Environmental contamination by nano- and microplastics (NMP) is a growing concern. This study shows how particle size and water type affect safe NMP concentration levels, improving ecological risk assessments.
Area of Science:
- Environmental Science
- Ecotoxicology
- Risk Assessment
Background:
- Environmental contamination by nano- and microplastic (NMP) particles is a significant global issue.
- Species sensitivity distributions (SSDs) are crucial for determining safe environmental concentrations (e.g., predicted-no-effect concentrations).
- Previous SSD estimations for NMP have not quantitatively incorporated factors like particle size.
Purpose of the Study:
- To develop a species sensitivity distribution (SSD) for NMP particles that accounts for particle size, polymer type, and test media.
- To quantitatively assess the influence of NMP properties on effect concentrations.
- To improve the accuracy of ecological risk assessments for NMP.
Main Methods:
- Utilized chronic lowest-observed-effect concentrations (LOECs) from existing toxicity datasets.
- Employed Bayesian hierarchical modeling techniques to analyze NMP toxicity data.

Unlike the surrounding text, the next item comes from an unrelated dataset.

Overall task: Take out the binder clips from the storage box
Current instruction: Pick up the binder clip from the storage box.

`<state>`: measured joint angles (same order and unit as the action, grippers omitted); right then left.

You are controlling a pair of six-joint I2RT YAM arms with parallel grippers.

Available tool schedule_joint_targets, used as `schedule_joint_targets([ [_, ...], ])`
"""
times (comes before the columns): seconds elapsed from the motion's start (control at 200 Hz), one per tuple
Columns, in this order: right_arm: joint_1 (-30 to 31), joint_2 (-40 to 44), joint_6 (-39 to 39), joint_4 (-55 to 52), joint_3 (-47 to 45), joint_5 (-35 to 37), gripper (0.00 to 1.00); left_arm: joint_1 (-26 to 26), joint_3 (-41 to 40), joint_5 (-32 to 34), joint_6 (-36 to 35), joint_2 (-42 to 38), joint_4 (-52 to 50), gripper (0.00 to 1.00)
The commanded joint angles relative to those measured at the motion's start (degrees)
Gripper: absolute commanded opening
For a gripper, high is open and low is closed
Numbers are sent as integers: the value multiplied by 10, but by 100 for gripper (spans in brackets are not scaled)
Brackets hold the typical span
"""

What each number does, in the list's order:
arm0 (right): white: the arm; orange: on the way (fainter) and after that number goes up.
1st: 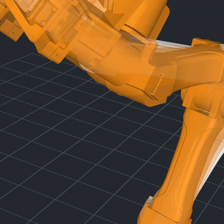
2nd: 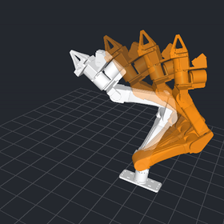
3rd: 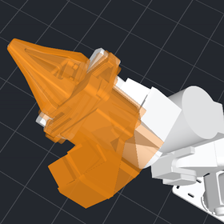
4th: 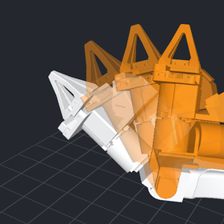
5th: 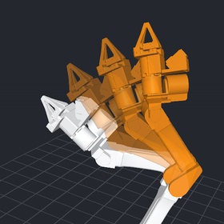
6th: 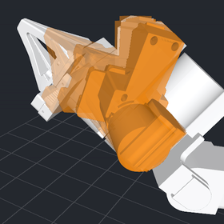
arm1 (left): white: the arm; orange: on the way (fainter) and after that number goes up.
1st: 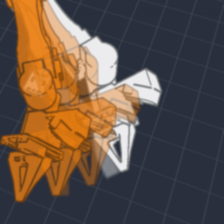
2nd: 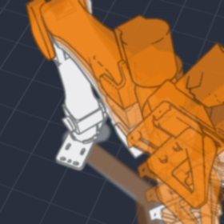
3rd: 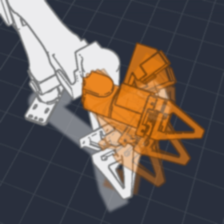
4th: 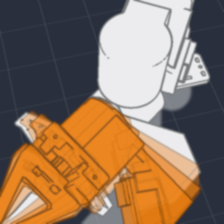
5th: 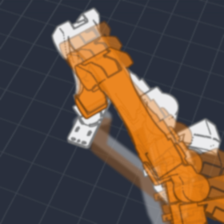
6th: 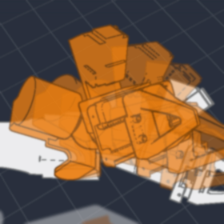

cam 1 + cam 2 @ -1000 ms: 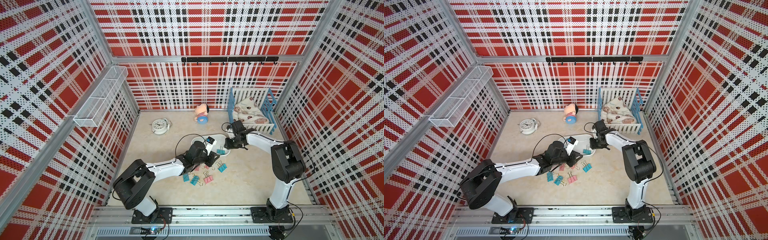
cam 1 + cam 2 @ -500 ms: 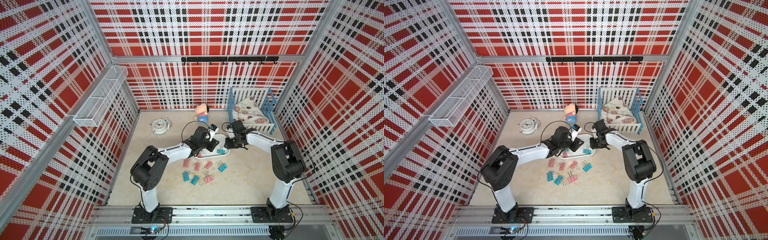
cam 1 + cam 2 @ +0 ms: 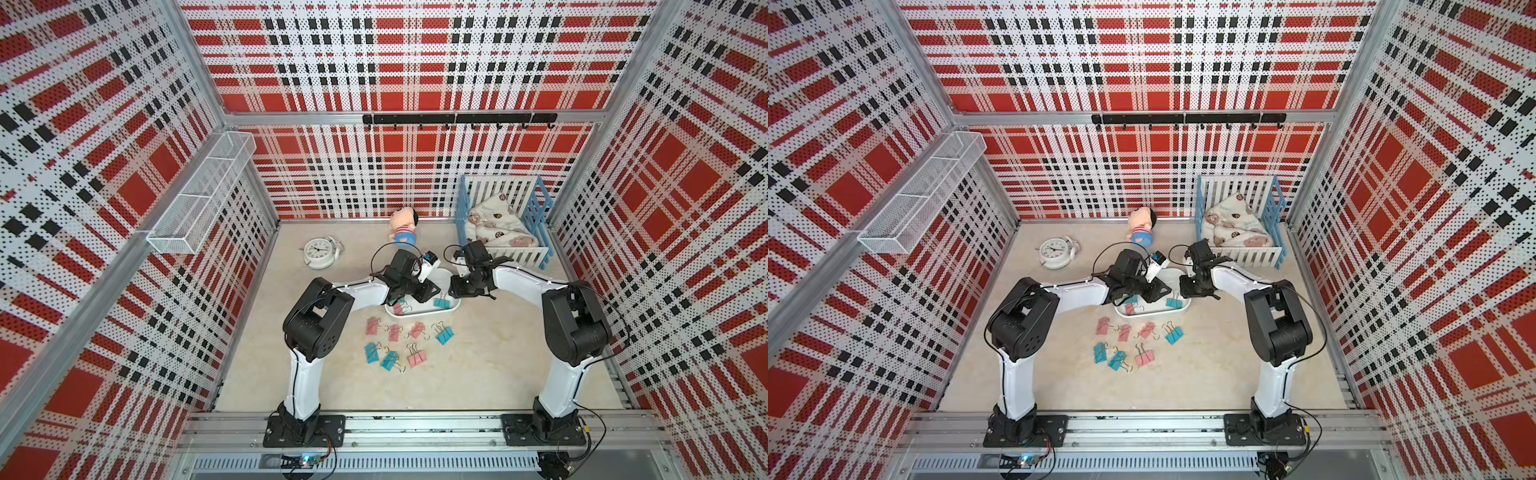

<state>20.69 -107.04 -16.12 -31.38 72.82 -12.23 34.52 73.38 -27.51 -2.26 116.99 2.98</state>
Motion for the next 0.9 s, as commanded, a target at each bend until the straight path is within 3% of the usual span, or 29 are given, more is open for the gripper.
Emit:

- Developed a log-normal SSD incorporating particle size, polymer type, and freshwater/marine media.
Main Results:
- The SSD mean was negatively associated with particle size, indicating smaller particles had lower effect concentrations.
- Estimated hazardous concentrations for 5% of species (HC5) were lower in marine environments compared to freshwater.
- HC5 values varied by a factor of 10 based on NMP properties and environmental media.
Conclusions:
- Bayesian hierarchical modeling effectively clarifies the impact of NMP properties on ecotoxicity.
- Particle size and water type are critical factors influencing NMP risk assessment.
- This approach enhances the relevance and accuracy of ecological risk assessments for NMP contamination.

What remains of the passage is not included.